Hansen or one of Dateline’s drone studio anchors (Stone Phillips and Ann Curry) often justify the show’s existence by spewing predictable platitudes about protecting children. Protecting vulnerable children in our society is of paramount importance. However, it’s highly irresponsible for Hansen and NBC to exploit people’s perversions and sicknesses and then package that exploitation as the gold standard for protecting America’s youth so General Electric, NBC Universal’s corporate parent, can realize massive profits. Just because a person is a pervert of galactic proportions and a potential pedophile doesn’t reasonably make him available to be drafted into an NBC army sent to battle FOX’s American Idol juggernaut, Dateline’s Tuesday night timeslot rival.
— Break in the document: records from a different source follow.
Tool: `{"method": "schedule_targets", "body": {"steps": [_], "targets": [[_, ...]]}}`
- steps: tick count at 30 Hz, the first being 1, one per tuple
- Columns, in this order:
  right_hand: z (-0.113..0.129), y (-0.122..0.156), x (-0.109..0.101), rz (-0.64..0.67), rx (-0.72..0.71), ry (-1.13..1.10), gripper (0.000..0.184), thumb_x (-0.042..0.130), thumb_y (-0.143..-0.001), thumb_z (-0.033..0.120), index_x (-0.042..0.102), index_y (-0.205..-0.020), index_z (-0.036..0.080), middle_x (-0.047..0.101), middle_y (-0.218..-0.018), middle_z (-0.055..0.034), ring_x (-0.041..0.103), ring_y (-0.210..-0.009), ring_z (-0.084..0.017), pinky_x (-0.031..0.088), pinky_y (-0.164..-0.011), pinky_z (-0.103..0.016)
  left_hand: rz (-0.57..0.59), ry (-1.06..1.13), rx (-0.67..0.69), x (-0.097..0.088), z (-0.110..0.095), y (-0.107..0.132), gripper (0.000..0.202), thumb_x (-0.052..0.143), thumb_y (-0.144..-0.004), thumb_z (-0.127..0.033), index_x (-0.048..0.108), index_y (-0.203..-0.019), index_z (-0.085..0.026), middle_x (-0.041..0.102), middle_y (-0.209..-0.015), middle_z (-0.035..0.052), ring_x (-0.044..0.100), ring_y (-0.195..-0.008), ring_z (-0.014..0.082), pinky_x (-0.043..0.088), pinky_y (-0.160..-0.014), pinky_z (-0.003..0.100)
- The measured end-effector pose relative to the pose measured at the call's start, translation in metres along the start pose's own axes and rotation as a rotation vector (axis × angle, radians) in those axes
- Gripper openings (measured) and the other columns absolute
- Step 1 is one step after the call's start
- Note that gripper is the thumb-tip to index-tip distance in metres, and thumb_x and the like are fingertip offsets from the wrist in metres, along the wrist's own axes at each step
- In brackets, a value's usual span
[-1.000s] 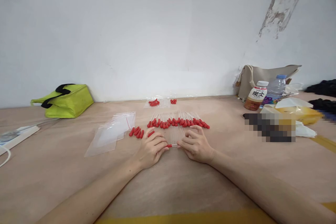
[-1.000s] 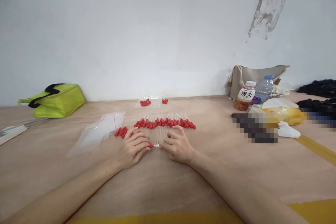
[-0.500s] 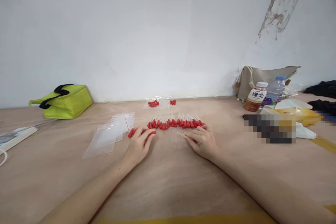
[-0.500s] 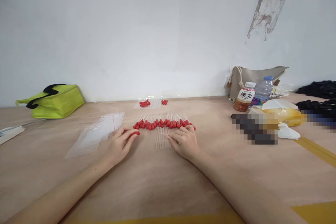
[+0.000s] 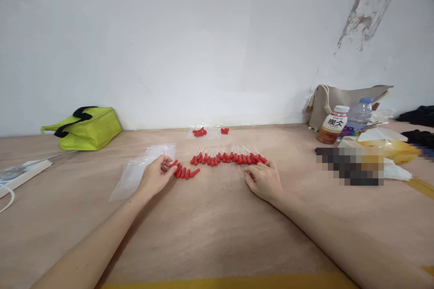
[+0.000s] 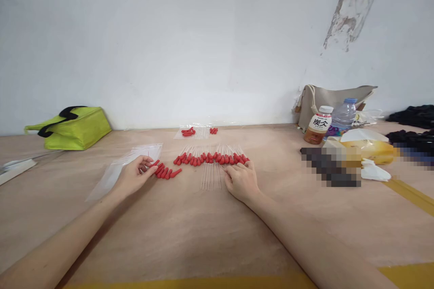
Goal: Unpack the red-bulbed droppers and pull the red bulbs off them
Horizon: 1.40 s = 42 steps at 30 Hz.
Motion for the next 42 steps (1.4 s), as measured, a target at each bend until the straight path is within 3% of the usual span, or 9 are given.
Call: {"method": "schedule_targets", "body": {"steps": [6,17,21,27,30,34,38,42], "targets": [[0.0,-0.005,0.007,-0.02,-0.009,0.046,0.02,0.045,-0.079,0.018,0.062,-0.07,0.019,0.064,-0.06,-0.0003,0.05,-0.06,-0.013,0.022,-0.072,-0.031,0.03,-0.005,0.01,0.011,0.0,-0.002,0.025,0.055,-0.07,-0.043,0.055,-0.081,-0.02,0.061,-0.074,0.0004,0.056,-0.062,0.0141,0.045,-0.06,0.026],[0.011,-0.006,0.006,0.05,0.011,-0.01,0.022,0.044,-0.082,0.024,0.064,-0.077,0.019,0.063,-0.062,-0.0015,0.049,-0.063,-0.013,0.022,-0.07,-0.031,0.01,-0.026,-0.014,0.007,0.001,-0.002,0.026,0.052,-0.074,-0.045,0.057,-0.079,-0.02,0.063,-0.074,0.0002,0.055,-0.063,0.0142,0.043,-0.058,0.025],[0.015,-0.006,0.006,0.11,-0.006,-0.026,0.024,0.045,-0.083,0.035,0.063,-0.08,0.019,0.063,-0.071,-0.0028,0.05,-0.069,-0.015,0.022,-0.072,-0.033,-0.064,-0.117,0.018,0.0,-0.002,-0.002,0.026,0.049,-0.076,-0.045,0.058,-0.077,-0.021,0.062,-0.078,0.0007,0.054,-0.069,0.0168,0.041,-0.061,0.026],[0.016,-0.007,0.007,0.2,-0.023,-0.04,0.035,0.045,-0.08,0.05,0.063,-0.087,0.02,0.061,-0.082,-0.0049,0.05,-0.077,-0.017,0.023,-0.074,-0.034,-0.238,-0.229,0.203,-0.005,-0.022,0.001,0.023,0.05,-0.077,-0.04,0.061,-0.08,-0.02,0.061,-0.085,0.0035,0.052,-0.083,0.0214,0.04,-0.076,0.031],[0.016,-0.007,0.007,0.219,-0.027,-0.059,0.037,0.044,-0.08,0.052,0.062,-0.088,0.021,0.06,-0.082,-0.005,0.05,-0.08,-0.018,0.023,-0.075,-0.034,-0.164,-0.208,0.31,0.011,-0.051,-0.001,0.018,0.05,-0.078,-0.036,0.061,-0.079,-0.021,0.06,-0.085,0.0028,0.052,-0.084,0.0204,0.039,-0.078,0.032],[0.016,-0.006,0.006,0.215,-0.035,-0.096,0.037,0.045,-0.08,0.051,0.06,-0.096,0.021,0.061,-0.085,-0.0052,0.049,-0.081,-0.018,0.024,-0.076,-0.034,0.02,-0.181,0.431,0.049,-0.1,-0.008,0.016,0.053,-0.077,-0.034,0.061,-0.075,-0.021,0.059,-0.081,0.0021,0.051,-0.083,0.0192,0.038,-0.077,0.031],[0.016,-0.006,0.004,0.187,-0.063,-0.144,0.031,0.047,-0.081,0.044,0.059,-0.099,0.021,0.062,-0.089,-0.0047,0.049,-0.083,-0.018,0.025,-0.076,-0.034,0.098,-0.191,0.371,0.084,-0.131,-0.027,0.019,0.056,-0.075,-0.039,0.062,-0.079,-0.022,0.059,-0.083,0.0028,0.051,-0.088,0.0207,0.036,-0.08,0.033],[0.011,-0.005,0.004,0.125,-0.036,-0.155,0.02,0.045,-0.084,0.029,0.062,-0.092,0.021,0.063,-0.085,-0.0036,0.048,-0.08,-0.017,0.025,-0.075,-0.033,0.157,-0.23,0.281,0.107,-0.141,-0.046,0.031,0.058,-0.068,-0.051,0.062,-0.07,-0.02,0.06,-0.083,0.0045,0.05,-0.091,0.0241,0.035,-0.081,0.036]]}}
Point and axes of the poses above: each hand's wrist, its own y-axis away from the middle knuckle, its own x-axis out of the palm, z = x × y, the point moved 7 cm from there along -y, towards the middle knuckle
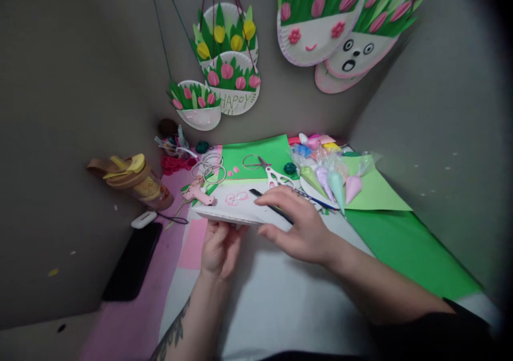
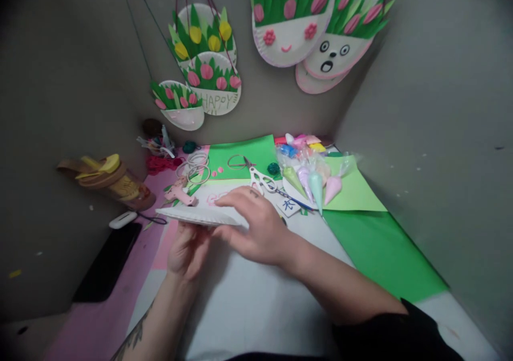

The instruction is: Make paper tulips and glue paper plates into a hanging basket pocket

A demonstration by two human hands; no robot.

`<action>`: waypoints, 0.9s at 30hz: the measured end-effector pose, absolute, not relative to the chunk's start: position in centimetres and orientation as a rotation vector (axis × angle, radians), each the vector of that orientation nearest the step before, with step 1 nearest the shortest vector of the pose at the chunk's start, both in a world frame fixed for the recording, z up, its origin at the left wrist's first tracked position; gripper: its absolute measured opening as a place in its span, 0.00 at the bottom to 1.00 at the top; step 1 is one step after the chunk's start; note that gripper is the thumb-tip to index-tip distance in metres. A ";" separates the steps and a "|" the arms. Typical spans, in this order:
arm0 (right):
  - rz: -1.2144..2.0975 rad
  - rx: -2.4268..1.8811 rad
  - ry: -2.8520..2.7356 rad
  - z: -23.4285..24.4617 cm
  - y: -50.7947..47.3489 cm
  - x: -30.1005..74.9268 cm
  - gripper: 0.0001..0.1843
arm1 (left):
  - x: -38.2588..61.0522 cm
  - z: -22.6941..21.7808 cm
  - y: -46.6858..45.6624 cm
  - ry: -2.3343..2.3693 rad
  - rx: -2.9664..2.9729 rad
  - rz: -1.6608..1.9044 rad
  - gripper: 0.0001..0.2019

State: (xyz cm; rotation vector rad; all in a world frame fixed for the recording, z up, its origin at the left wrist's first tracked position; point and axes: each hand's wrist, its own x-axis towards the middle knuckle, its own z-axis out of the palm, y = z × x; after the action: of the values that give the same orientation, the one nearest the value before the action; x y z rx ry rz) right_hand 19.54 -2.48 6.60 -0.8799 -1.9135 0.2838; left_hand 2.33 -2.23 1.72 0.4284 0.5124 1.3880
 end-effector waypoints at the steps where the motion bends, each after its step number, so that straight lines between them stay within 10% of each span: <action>1: 0.210 -0.863 -1.927 6.4 -2.7 19.2 0.15 | 2.4 1.7 -2.3 0.498 0.430 1.392 0.17; 5: 0.048 -0.900 -1.953 6.0 -3.3 18.2 0.01 | 2.6 1.4 -2.3 0.503 0.450 1.408 0.18; 27: 0.079 -1.221 -1.986 8.1 -1.9 22.2 0.11 | 1.1 1.2 -0.9 0.649 0.448 1.454 0.18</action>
State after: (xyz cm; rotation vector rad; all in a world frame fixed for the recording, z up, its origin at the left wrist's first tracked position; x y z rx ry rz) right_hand 22.24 -1.88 8.13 -1.2213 -1.9857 0.0794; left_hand 1.13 -0.94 1.16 0.4480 0.6486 1.4540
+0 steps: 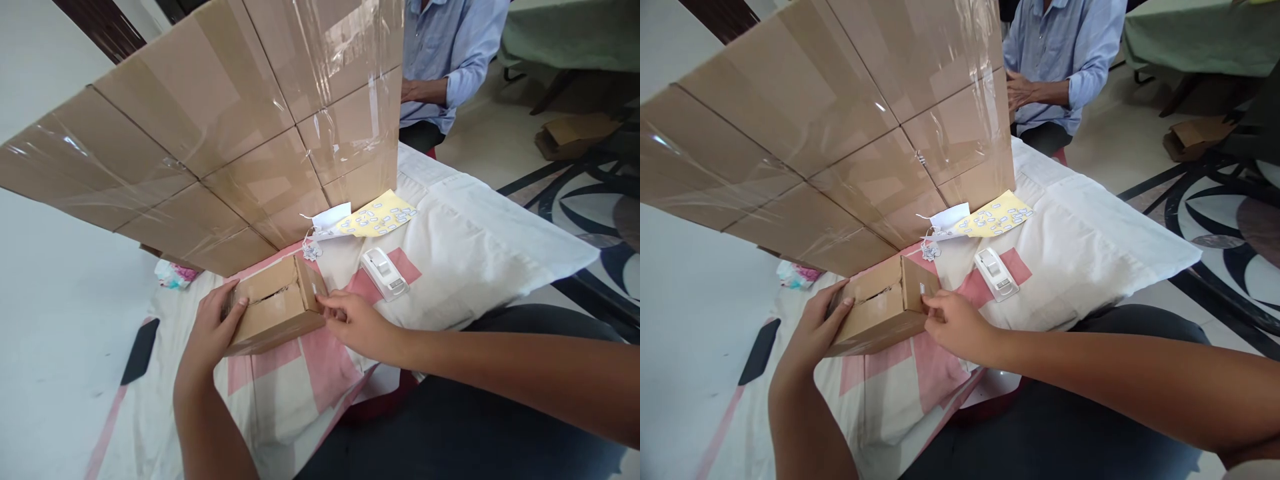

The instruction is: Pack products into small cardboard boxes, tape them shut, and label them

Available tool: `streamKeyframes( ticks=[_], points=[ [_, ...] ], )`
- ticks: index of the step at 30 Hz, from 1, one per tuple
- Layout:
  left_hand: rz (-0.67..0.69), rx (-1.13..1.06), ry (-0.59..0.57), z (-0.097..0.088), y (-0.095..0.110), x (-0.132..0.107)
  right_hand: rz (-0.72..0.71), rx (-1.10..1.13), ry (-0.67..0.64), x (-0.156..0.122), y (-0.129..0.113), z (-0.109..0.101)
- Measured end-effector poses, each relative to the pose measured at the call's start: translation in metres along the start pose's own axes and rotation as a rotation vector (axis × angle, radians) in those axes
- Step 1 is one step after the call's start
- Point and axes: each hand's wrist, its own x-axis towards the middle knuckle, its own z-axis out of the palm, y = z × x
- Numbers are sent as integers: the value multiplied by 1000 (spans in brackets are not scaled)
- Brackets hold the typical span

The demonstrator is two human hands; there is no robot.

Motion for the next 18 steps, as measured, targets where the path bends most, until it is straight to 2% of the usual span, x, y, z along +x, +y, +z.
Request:
streamKeyframes(
  ticks=[6, 13, 18],
  points=[
    [31, 8, -3, 0, -1, 1, 91, 22, 35, 12, 8, -1],
    [26, -16, -4, -1, 0, 0, 34, -106, -6, 7, -8, -2],
    [39, -16, -10, -1, 0, 1, 21, -165, -10, 13, -1, -7]
  ],
)
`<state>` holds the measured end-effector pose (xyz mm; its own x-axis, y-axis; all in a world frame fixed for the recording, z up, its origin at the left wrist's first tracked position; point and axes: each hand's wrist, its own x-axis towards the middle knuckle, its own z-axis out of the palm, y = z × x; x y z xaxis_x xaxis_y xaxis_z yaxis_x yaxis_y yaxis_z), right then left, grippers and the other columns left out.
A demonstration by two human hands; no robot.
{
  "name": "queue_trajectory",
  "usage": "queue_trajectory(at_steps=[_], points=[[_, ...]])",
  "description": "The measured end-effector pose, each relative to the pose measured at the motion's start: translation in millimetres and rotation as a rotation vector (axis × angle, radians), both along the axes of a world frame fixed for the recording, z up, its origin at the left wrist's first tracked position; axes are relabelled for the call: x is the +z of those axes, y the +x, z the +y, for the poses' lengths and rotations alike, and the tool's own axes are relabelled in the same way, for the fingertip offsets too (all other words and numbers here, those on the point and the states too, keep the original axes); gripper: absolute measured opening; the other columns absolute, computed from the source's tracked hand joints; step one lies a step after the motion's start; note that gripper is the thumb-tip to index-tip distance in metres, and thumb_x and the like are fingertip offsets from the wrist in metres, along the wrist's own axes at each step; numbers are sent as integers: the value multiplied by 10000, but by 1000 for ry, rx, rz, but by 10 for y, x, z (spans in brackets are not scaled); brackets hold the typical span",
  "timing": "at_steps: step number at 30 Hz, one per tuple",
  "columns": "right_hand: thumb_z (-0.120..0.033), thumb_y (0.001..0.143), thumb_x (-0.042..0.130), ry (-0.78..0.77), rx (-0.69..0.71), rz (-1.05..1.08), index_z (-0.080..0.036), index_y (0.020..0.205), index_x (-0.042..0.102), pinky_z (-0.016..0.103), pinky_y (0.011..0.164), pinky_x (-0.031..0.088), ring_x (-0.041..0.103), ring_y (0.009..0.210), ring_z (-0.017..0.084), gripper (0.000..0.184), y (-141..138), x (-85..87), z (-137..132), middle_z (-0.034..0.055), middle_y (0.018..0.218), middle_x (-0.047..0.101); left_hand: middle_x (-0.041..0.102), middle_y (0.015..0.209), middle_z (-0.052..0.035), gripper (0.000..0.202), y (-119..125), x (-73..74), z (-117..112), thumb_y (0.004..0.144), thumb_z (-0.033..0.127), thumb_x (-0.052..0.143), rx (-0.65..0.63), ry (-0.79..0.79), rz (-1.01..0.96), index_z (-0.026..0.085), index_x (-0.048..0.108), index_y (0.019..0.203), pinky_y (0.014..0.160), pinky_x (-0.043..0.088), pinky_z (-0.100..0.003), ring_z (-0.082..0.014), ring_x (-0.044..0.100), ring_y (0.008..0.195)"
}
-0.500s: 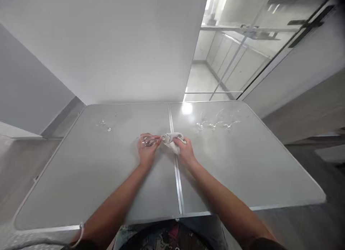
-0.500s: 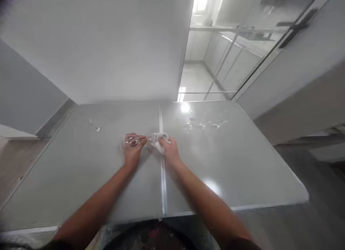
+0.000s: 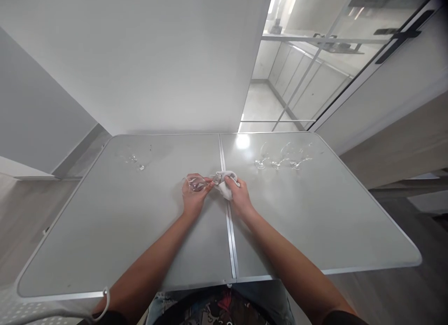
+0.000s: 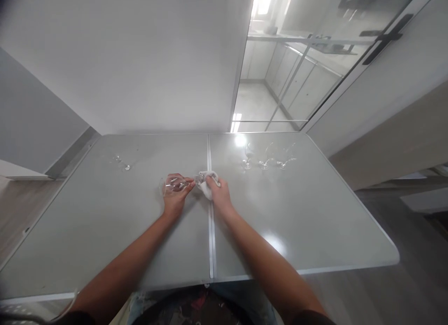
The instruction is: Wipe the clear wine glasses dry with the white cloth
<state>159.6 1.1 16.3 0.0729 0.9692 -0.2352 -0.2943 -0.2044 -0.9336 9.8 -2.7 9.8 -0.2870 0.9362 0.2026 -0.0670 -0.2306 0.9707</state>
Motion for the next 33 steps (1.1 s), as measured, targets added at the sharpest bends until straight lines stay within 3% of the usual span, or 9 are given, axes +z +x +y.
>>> queue_trajectory(at_steps=[5, 8, 11, 16, 19, 22, 26, 29, 33], points=[[-555, 759, 708, -24, 37, -100, -141, 773, 697, 256, 600, 407, 550, 638, 149, 415, 28, 23, 20, 22, 694, 641, 732, 862, -24, 400, -20, -8, 26, 716, 298, 864, 86, 7, 3, 213, 541, 937, 835, 572, -316, -184, 735, 883], [-553, 768, 700, 5, -16, -101, -145, 847, 713, 254, 633, 429, 571, 686, 157, 415, 35, 28, 36, 31, 756, 668, 729, 866, -22, 395, -34, -39, 42, 711, 290, 866, 21, 1, -21, 216, 543, 926, 838, 570, -323, -185, 733, 869], [-555, 740, 717, -60, 39, -72, -141, 858, 718, 262, 618, 434, 582, 677, 167, 431, 42, 16, 46, 40, 753, 676, 727, 853, -23, 414, -35, -66, 51, 690, 303, 876, -34, -23, -29, 218, 542, 920, 813, 575, -333, -196, 733, 846], [-498, 735, 726, -69, 59, -38, -151, 796, 710, 263, 605, 432, 578, 646, 160, 353, 10, -1, 26, 21, 707, 661, 731, 869, -24, 414, -42, -68, 62, 701, 318, 866, 63, -9, -39, 227, 530, 925, 845, 569, -339, -197, 727, 898], [-486, 759, 707, -13, 18, 8, -165, 858, 721, 270, 680, 471, 621, 737, 176, 336, -49, -17, 11, 39, 800, 702, 729, 849, -17, 416, -37, -54, 46, 702, 325, 866, 0, -8, -40, 230, 526, 922, 820, 579, -343, -196, 729, 862], [-508, 747, 720, -54, 44, 25, -158, 845, 714, 264, 647, 463, 608, 705, 169, 363, -72, -47, 10, 41, 771, 690, 737, 850, -27, 422, -36, -57, 39, 699, 327, 869, -45, -26, -39, 228, 532, 933, 792, 585, -342, -201, 731, 842], [-467, 721, 738, -130, 79, -13, -145, 745, 694, 257, 563, 417, 557, 605, 151, 325, 14, -37, 16, 26, 675, 640, 741, 863, -28, 442, -63, -81, 72, 684, 327, 877, 95, -30, -67, 226, 525, 933, 817, 574, -329, -198, 732, 874], [-472, 790, 680, 13, 101, -165, -154, 757, 712, 278, 605, 442, 584, 645, 172, 321, 103, 43, 7, 42, 716, 667, 741, 881, -38, 433, -70, -77, 81, 696, 347, 867, 130, -40, -20, 221, 527, 933, 837, 570, -331, -204, 733, 910], [-375, 855, 648, 461, 145, -521, -189, 1016, 727, 293, 800, 484, 645, 853, 198, 258, 123, 155, -37, 57, 935, 709, 732, 922, -52, 414, -31, -42, 46, 712, 355, 855, 48, -45, 67, 216, 540, 942, 859, 570, -345, -206, 721, 941]])
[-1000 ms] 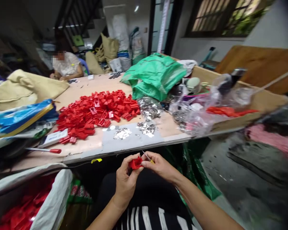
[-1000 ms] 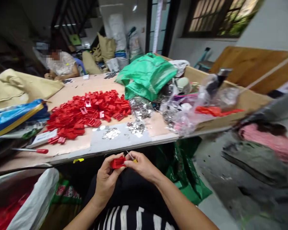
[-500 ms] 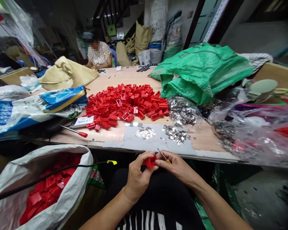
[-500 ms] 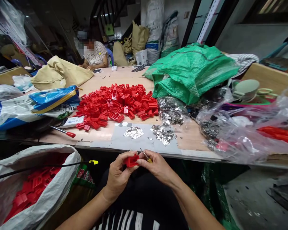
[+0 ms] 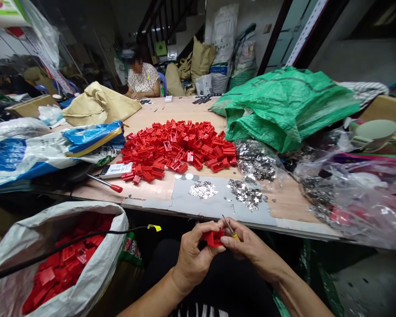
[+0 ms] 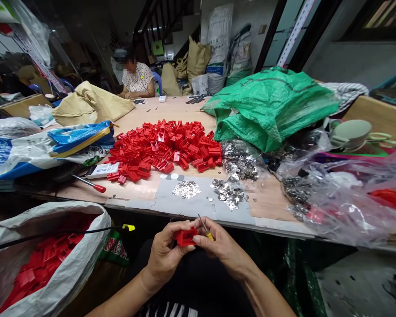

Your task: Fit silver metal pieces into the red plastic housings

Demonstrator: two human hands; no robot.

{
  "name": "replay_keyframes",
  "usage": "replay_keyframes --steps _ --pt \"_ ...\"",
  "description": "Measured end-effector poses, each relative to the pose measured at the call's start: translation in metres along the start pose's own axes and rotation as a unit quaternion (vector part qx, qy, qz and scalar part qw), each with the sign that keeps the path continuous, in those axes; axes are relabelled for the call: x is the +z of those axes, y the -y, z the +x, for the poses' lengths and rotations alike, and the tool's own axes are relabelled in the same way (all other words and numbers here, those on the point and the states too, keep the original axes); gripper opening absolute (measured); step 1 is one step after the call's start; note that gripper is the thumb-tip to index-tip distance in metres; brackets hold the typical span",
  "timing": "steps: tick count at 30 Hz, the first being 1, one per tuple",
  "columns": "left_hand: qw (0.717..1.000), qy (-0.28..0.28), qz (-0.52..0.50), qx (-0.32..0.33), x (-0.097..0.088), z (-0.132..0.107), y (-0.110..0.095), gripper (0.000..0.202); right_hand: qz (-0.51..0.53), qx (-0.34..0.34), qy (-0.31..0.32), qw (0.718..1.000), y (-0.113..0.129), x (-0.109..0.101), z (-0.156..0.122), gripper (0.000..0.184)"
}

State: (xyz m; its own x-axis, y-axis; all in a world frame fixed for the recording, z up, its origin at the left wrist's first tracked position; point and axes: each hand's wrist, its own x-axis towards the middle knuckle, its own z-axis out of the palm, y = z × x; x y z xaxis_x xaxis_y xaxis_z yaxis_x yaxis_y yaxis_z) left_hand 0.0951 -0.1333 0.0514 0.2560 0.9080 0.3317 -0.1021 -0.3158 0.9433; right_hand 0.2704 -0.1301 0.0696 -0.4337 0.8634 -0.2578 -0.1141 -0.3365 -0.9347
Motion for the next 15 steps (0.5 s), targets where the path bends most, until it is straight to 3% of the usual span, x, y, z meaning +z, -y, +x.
replay_keyframes --steps 4,10,15 --pt "1.0 0.004 -0.021 -0.013 -0.001 0.0 -0.001 0.037 0.053 0.012 0.006 0.998 0.001 0.0 0.0 0.04" --pt "0.979 -0.013 -0.186 -0.082 0.0 0.001 0.003 0.032 0.187 0.074 0.041 0.979 -0.01 0.002 0.005 0.047" --pt "0.95 -0.046 -0.276 -0.137 -0.002 0.011 0.009 0.033 0.127 0.039 0.058 0.989 -0.003 -0.008 0.01 0.054"
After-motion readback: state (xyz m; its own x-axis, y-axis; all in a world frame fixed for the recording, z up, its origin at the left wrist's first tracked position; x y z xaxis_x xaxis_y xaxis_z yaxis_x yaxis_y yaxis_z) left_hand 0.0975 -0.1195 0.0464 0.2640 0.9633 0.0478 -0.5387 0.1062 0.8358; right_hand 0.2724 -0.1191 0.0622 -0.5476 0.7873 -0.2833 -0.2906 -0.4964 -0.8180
If executives at GE and NBC were genuinely concerned with the welfare of children, perhaps they would require Chris Hansen to engage in something that remotely resembled television journalism. And perhaps GE wouldn’t be so quick to reap profits, milking the concept both on TV and Dateline’s Web site with Hansen’s blog. Moreover, GE and NBC could run the episodes as a public service announcement, commercial-free. Or the corporation could donate the show’s profits to a charity that cares for sexually abused children. And if GE and NBC are not compelled to raise Dateline: “To Catch a Predator” above the level of tawdry reality television, would it be too much to expect them to dispense with the transparent “journalism protecting the youth of America” pretense and be forthright about their agenda?